WORK REQUEST
Below are the records; output them exactly from the first line through the line with "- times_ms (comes", stopping there.

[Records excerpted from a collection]
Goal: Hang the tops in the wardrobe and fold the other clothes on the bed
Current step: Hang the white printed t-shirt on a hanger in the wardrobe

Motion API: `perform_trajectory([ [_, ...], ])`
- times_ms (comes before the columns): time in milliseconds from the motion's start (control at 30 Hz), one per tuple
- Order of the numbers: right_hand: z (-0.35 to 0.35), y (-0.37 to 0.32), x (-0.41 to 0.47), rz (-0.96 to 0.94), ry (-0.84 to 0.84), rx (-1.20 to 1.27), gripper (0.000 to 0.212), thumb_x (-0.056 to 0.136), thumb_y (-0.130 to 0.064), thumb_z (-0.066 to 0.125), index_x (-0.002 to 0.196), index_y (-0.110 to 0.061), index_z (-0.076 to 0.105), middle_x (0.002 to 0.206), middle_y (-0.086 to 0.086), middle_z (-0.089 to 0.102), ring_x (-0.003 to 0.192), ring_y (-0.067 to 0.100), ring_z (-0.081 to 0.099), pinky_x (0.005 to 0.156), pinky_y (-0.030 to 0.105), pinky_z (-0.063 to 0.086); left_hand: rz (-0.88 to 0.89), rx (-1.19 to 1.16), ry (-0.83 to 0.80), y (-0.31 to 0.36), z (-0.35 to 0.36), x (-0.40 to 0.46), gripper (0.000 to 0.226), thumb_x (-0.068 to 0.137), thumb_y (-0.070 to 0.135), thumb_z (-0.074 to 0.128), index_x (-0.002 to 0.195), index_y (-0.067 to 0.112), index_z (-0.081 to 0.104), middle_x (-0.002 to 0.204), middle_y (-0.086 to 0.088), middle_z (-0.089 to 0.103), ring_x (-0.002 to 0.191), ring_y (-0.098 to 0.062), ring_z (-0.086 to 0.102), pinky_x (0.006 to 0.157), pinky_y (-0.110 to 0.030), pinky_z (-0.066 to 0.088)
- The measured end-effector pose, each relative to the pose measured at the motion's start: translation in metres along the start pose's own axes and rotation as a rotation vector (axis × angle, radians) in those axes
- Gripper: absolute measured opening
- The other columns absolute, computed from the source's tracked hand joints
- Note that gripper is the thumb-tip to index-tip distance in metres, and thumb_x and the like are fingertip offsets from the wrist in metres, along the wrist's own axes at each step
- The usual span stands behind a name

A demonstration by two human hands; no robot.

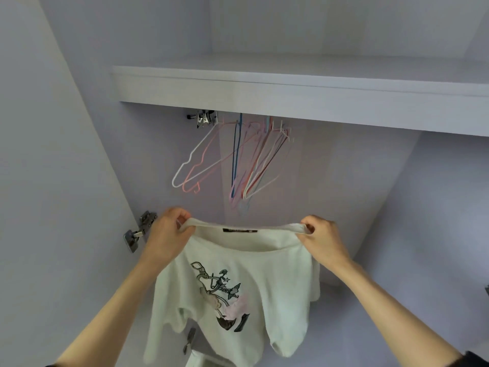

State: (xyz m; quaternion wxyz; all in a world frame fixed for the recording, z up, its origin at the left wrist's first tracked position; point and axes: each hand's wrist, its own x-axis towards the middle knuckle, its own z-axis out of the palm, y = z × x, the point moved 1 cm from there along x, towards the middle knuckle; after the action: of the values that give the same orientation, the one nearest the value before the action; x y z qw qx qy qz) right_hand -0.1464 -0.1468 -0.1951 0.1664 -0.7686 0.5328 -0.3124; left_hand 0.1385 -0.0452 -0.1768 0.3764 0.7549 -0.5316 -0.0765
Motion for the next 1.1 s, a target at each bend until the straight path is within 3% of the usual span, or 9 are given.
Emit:
perform_trajectory([
  [100,0.014,-0.001,0.005,0.024,-0.13,-0.083,0.032,0.078,-0.018,0.063,0.053,-0.02,0.043,0.049,-0.007,0.042,0.06,0.025,0.045,0.059,0.03,0.031,-0.075,0.036,-0.02,-0.009,0.006,0.0,0.008,0.08,0.001,0.062,0.077,0.008,0.059,0.072,-0.004,0.059,0.071,-0.023,0.052,0.065,-0.027,0.033],
  [233,0.025,-0.01,0.027,0.108,-0.23,-0.082,0.023,0.081,-0.023,0.063,0.062,-0.021,0.051,0.06,-0.006,0.053,0.07,0.022,0.053,0.063,0.028,0.035,-0.092,0.068,0.017,-0.011,0.0,0.012,0.024,0.078,0.004,0.063,0.063,0.018,0.052,0.059,0.007,0.047,0.074,-0.021,0.045,0.066,-0.028,0.032],
  [300,0.029,-0.016,0.039,0.173,-0.323,0.093,0.011,0.082,-0.013,0.061,0.074,-0.021,0.061,0.07,-0.009,0.058,0.076,0.015,0.055,0.067,0.024,0.039,-0.19,-0.058,-0.002,-0.012,-0.002,0.018,0.011,0.08,0.005,0.063,0.073,0.012,0.061,0.065,0.002,0.055,0.073,-0.021,0.052,0.069,-0.029,0.04],
  [400,0.036,-0.028,0.053,0.286,-0.468,0.452,0.029,0.084,0.004,0.054,0.107,-0.009,0.063,0.096,0.002,0.064,0.093,0.015,0.058,0.08,0.023,0.045,-0.358,-0.449,-0.087,-0.008,-0.001,0.022,0.018,0.082,-0.005,0.059,0.076,0.011,0.065,0.072,-0.006,0.063,0.069,-0.019,0.06,0.065,-0.025,0.054],
  [467,0.04,-0.038,0.066,0.369,-0.41,0.733,0.033,0.087,0.008,0.05,0.116,-0.005,0.056,0.102,0.011,0.063,0.096,0.022,0.059,0.085,0.03,0.046,-0.394,-0.583,-0.135,-0.001,0.002,0.023,0.021,0.083,-0.009,0.057,0.076,0.008,0.065,0.071,-0.007,0.064,0.066,-0.015,0.062,0.057,-0.018,0.055],
  [633,0.045,-0.072,0.115,0.68,-0.192,1.239,0.011,0.094,0.005,0.042,0.09,-0.001,0.051,0.095,0.018,0.058,0.098,0.034,0.058,0.087,0.04,0.048,-0.416,-0.642,-0.154,0.008,0.007,0.03,0.017,0.083,-0.009,0.057,0.077,0.005,0.066,0.07,-0.009,0.064,0.064,-0.016,0.061,0.057,-0.018,0.054],
  [800,0.053,-0.077,0.138,0.801,-0.288,1.22,0.011,0.095,-0.006,0.042,0.088,-0.009,0.049,0.081,0.011,0.057,0.07,0.022,0.056,0.062,0.032,0.047,-0.448,-0.687,-0.136,0.001,-0.002,0.038,0.018,0.082,-0.011,0.055,0.083,0.002,0.067,0.072,-0.01,0.065,0.066,-0.017,0.062,0.059,-0.018,0.054],
  [967,0.052,-0.073,0.148,0.846,-0.128,1.216,0.024,0.094,0.001,0.034,0.074,-0.007,0.046,0.065,0.008,0.044,0.053,0.016,0.042,0.045,0.024,0.041,-0.458,-0.671,-0.117,-0.008,-0.004,0.044,0.019,0.082,-0.01,0.055,0.084,0.004,0.068,0.075,-0.011,0.066,0.07,-0.018,0.063,0.063,-0.021,0.055],
  [1100,0.037,-0.071,0.151,0.766,-0.023,1.18,0.025,0.095,-0.001,0.033,0.078,-0.01,0.049,0.063,0.003,0.033,0.046,0.009,0.022,0.031,0.013,0.014,-0.485,-0.716,0.005,-0.01,0.003,0.041,0.019,0.082,-0.007,0.057,0.083,0.007,0.069,0.072,-0.008,0.064,0.069,-0.017,0.058,0.068,-0.026,0.049],
])
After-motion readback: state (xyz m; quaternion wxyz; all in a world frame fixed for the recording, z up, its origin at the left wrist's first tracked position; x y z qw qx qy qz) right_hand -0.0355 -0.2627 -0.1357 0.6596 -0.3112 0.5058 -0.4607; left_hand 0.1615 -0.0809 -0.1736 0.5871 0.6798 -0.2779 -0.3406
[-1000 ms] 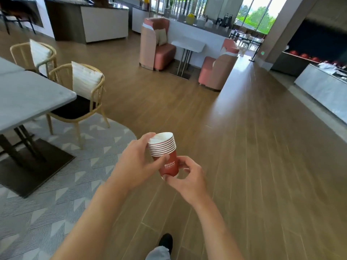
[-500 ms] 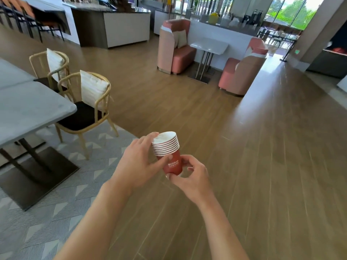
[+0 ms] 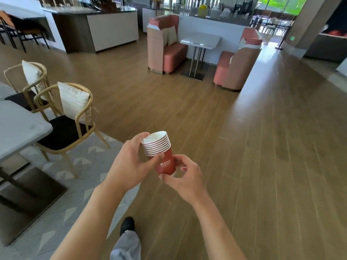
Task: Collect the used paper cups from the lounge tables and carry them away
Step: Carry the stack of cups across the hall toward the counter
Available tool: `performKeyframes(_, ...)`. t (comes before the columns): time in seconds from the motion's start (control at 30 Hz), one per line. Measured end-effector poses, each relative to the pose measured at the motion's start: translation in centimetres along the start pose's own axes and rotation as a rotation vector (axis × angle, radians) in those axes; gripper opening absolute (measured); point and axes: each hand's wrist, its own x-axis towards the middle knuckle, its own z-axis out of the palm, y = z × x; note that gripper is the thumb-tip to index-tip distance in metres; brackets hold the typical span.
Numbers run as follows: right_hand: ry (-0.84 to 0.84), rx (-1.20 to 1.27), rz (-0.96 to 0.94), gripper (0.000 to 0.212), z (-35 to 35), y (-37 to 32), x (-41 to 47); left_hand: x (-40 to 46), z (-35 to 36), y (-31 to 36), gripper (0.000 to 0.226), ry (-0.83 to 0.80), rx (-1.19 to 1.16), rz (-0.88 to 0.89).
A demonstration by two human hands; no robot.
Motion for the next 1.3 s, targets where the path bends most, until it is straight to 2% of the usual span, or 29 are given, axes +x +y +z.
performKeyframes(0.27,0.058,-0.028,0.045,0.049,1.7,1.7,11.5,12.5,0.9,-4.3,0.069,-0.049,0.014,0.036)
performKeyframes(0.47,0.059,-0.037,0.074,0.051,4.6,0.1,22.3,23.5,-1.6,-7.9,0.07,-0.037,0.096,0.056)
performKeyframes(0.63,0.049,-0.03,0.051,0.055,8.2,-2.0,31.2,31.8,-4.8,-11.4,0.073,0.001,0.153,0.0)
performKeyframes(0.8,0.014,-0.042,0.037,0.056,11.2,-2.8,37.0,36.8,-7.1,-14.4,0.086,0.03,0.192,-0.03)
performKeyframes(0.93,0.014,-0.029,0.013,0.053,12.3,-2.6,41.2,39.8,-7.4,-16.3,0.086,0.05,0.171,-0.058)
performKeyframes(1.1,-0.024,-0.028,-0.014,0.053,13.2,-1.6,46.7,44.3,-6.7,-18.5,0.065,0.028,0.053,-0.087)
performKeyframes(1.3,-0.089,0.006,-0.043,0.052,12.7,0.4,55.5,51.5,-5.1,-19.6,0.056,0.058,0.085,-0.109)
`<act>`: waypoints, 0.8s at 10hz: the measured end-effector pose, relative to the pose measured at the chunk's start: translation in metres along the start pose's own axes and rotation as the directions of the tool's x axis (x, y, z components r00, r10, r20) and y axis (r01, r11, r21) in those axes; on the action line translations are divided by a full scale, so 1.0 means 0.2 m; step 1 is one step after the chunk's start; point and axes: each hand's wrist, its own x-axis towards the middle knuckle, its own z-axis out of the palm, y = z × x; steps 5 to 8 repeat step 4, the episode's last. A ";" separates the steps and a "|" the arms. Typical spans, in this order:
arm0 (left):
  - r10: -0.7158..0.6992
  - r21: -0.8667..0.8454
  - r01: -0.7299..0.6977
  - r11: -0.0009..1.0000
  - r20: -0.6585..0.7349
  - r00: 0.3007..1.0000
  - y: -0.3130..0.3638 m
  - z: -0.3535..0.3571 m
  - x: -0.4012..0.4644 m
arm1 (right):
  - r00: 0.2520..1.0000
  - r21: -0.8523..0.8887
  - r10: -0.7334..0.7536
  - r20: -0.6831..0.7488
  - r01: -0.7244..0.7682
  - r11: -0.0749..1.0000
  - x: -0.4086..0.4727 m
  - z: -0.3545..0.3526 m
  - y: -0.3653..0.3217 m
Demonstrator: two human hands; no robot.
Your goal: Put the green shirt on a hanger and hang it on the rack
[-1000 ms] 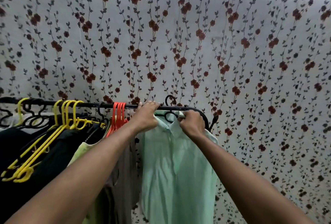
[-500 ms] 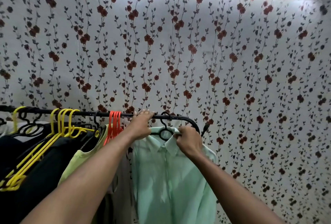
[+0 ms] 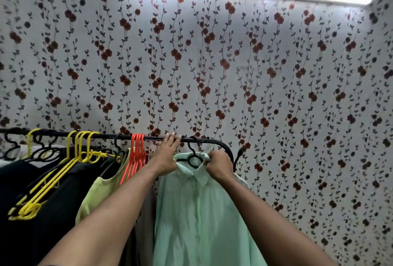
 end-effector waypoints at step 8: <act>0.168 0.080 -0.157 0.984 -0.162 0.972 0.14 -0.29 -0.39 | 0.979 -0.018 -0.203 -0.025 0.203 0.979 -0.17 -0.22 -0.04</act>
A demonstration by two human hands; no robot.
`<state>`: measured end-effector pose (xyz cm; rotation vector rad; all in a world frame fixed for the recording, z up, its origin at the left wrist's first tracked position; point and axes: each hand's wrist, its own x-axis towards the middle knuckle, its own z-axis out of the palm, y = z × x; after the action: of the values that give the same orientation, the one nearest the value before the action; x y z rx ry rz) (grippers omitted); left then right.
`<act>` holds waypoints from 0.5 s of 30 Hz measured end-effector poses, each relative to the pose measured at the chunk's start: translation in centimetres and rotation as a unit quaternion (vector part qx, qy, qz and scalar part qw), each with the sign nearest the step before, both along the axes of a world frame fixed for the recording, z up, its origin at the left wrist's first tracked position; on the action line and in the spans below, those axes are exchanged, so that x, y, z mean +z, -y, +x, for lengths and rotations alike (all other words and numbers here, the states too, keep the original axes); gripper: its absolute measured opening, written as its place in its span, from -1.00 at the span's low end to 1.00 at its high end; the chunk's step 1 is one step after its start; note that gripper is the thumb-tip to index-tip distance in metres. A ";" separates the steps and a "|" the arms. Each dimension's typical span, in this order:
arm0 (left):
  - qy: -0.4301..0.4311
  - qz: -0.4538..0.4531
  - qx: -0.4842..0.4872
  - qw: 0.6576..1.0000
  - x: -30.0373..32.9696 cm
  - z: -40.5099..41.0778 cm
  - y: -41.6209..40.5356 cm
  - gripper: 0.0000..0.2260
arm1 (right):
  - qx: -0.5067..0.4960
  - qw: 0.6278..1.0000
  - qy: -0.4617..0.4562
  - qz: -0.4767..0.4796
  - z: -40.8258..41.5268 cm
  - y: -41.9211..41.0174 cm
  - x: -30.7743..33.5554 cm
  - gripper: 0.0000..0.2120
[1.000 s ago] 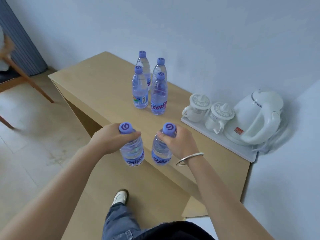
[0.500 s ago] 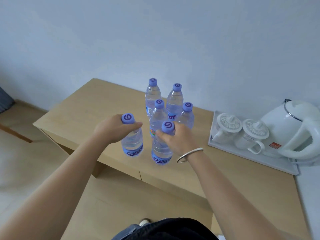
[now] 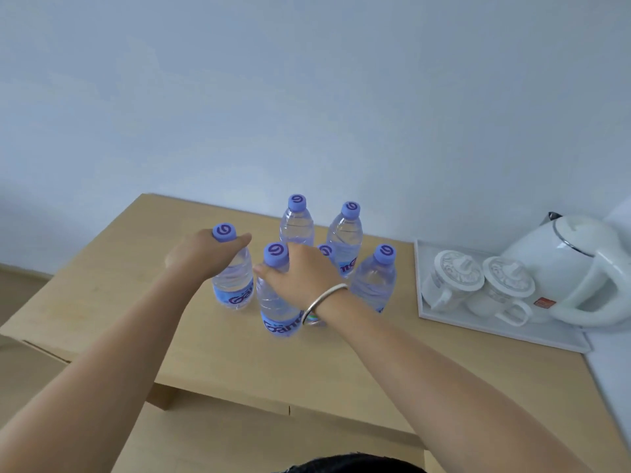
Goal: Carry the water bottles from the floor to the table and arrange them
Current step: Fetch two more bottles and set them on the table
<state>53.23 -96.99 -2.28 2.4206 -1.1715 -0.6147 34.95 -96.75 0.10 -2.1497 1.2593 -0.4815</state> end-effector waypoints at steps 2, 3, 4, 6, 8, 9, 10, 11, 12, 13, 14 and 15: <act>0.003 0.002 -0.003 1.000 -0.2 0.4 1.1 -0.60 | -0.023 1.000 0.006 0.011 1.3 1.3 0.2 -0.56; 0.004 0.002 -0.003 1.000 -0.2 0.5 1.7 -0.60 | -0.038 0.999 0.015 0.017 2.0 1.8 0.0 -0.57; 0.005 0.000 -0.004 1.000 -0.2 0.6 2.2 -0.60 | -0.054 0.998 0.026 0.022 2.7 2.3 -0.2 -0.58; 0.015 -0.005 -0.003 1.000 -0.2 0.5 3.2 -0.59 | -0.086 0.995 0.038 0.032 4.0 3.1 -0.8 -0.61; 0.027 -0.009 -0.004 1.000 -0.4 0.4 3.9 -0.59 | -0.113 0.992 0.033 0.054 4.7 4.0 -1.7 -0.65; 0.029 -0.007 -0.008 1.000 -0.5 0.3 4.3 -0.59 | -0.125 0.989 0.027 0.070 5.0 4.4 -2.1 -0.66; 0.030 -0.003 -0.015 0.999 -0.7 0.1 4.5 -0.59 | -0.138 0.986 0.020 0.087 5.2 4.8 -2.5 -0.66; 0.028 0.001 -0.020 0.999 -1.0 -0.1 4.7 -0.59 | -0.152 0.983 0.017 0.102 5.3 5.2 -2.8 -0.67; 0.026 0.002 -0.023 0.999 -1.2 -0.2 4.9 -0.59 | -0.167 0.979 0.019 0.115 5.5 5.5 -3.0 -0.69; 0.023 0.000 -0.022 1.000 -1.4 -0.4 5.0 -0.59 | -0.180 0.975 0.027 0.127 5.6 5.8 -3.2 -0.70; 0.021 -0.003 -0.018 1.000 -1.6 -0.5 5.0 -0.59 | -0.193 0.971 0.038 0.137 5.8 6.0 -3.3 -0.71; 0.022 -0.005 -0.013 1.000 -1.7 -0.6 5.1 -0.59 | -0.205 0.967 0.051 0.144 6.0 6.1 -3.4 -0.72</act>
<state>52.59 -102.04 -3.95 2.4256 -1.2230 -0.5658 40.92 -102.82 -3.34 -1.6081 1.6118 -0.5309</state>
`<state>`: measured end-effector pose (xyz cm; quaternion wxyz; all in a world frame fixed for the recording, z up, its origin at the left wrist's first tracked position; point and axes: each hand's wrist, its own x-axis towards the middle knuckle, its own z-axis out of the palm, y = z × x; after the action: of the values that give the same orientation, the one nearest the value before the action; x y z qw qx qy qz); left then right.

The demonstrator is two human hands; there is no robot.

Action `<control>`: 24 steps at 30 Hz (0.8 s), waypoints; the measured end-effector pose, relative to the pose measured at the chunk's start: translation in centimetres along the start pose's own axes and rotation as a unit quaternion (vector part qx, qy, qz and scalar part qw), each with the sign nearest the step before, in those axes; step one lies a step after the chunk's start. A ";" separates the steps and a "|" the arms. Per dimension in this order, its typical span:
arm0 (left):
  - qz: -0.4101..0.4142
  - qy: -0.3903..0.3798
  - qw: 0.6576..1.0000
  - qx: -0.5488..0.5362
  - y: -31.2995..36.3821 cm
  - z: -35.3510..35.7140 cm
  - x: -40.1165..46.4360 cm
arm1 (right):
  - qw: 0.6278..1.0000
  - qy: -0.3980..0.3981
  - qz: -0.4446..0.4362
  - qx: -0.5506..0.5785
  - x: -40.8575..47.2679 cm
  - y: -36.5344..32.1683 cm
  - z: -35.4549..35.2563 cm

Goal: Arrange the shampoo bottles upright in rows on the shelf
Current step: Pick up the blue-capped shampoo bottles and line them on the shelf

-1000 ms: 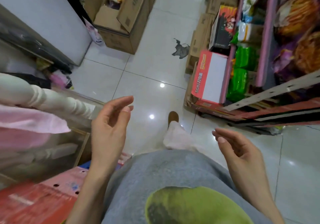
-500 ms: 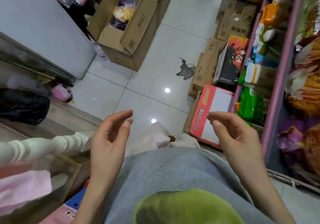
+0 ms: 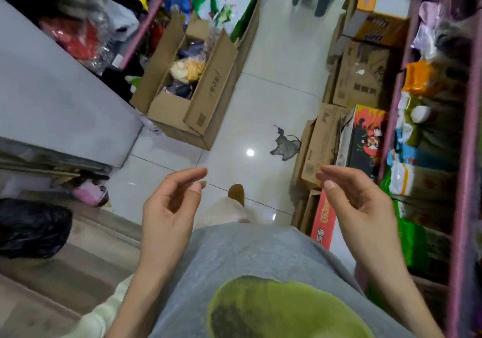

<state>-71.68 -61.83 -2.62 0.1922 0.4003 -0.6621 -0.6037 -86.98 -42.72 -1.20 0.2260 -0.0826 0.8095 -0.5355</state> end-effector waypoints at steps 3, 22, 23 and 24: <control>0.000 -0.020 1.000 0.001 1.1 0.4 5.0 | 1.000 0.021 0.013 0.011 2.9 -1.4 1.5; -0.002 -0.078 0.996 0.040 9.4 13.0 31.0 | 0.994 0.049 0.086 -0.037 27.1 -6.8 -1.7; -0.006 -0.080 0.996 0.037 10.0 14.0 32.2 | 0.995 0.050 0.081 -0.039 28.8 -7.3 -2.3; -0.010 -0.080 0.996 0.035 10.6 15.2 33.7 | 0.995 0.049 0.077 -0.043 30.9 -7.8 -3.1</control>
<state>-106.51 -78.22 -3.26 0.1190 0.3637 -0.6920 -0.6121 -116.56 -54.93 -1.70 0.2226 -0.0034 0.8457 -0.4850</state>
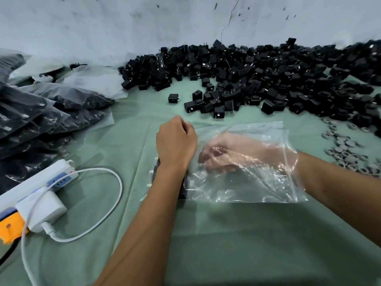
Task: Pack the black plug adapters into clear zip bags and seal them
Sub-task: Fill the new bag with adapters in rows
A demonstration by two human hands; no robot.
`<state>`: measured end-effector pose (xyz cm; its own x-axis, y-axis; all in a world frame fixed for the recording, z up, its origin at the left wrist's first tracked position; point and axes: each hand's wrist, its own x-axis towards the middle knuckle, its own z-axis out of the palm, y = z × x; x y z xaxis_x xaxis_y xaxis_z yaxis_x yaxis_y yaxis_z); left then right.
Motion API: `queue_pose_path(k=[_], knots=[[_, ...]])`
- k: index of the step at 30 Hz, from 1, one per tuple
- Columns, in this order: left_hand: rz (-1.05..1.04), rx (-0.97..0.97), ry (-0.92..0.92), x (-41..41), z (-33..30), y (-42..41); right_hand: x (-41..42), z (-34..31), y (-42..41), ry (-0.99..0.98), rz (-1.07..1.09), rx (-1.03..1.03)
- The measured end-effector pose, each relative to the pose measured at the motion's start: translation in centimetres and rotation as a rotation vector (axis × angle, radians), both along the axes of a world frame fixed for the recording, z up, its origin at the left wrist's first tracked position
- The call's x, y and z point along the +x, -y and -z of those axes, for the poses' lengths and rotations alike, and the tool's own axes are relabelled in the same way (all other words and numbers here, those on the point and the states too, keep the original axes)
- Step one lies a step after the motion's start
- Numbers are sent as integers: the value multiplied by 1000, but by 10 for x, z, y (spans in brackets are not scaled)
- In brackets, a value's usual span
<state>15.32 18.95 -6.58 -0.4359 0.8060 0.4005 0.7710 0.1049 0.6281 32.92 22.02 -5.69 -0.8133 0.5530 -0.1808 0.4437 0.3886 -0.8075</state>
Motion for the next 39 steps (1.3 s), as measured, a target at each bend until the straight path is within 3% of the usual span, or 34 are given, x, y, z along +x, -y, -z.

OUTPUT FOR THIS TASK
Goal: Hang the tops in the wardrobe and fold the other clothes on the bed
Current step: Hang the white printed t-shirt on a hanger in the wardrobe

Motion API: `perform_trajectory([ [_, ...], ])`
- times_ms (comes before the columns): time in milliseconds from the motion's start (control at 30 Hz), one per tuple

Output is complete for this exercise.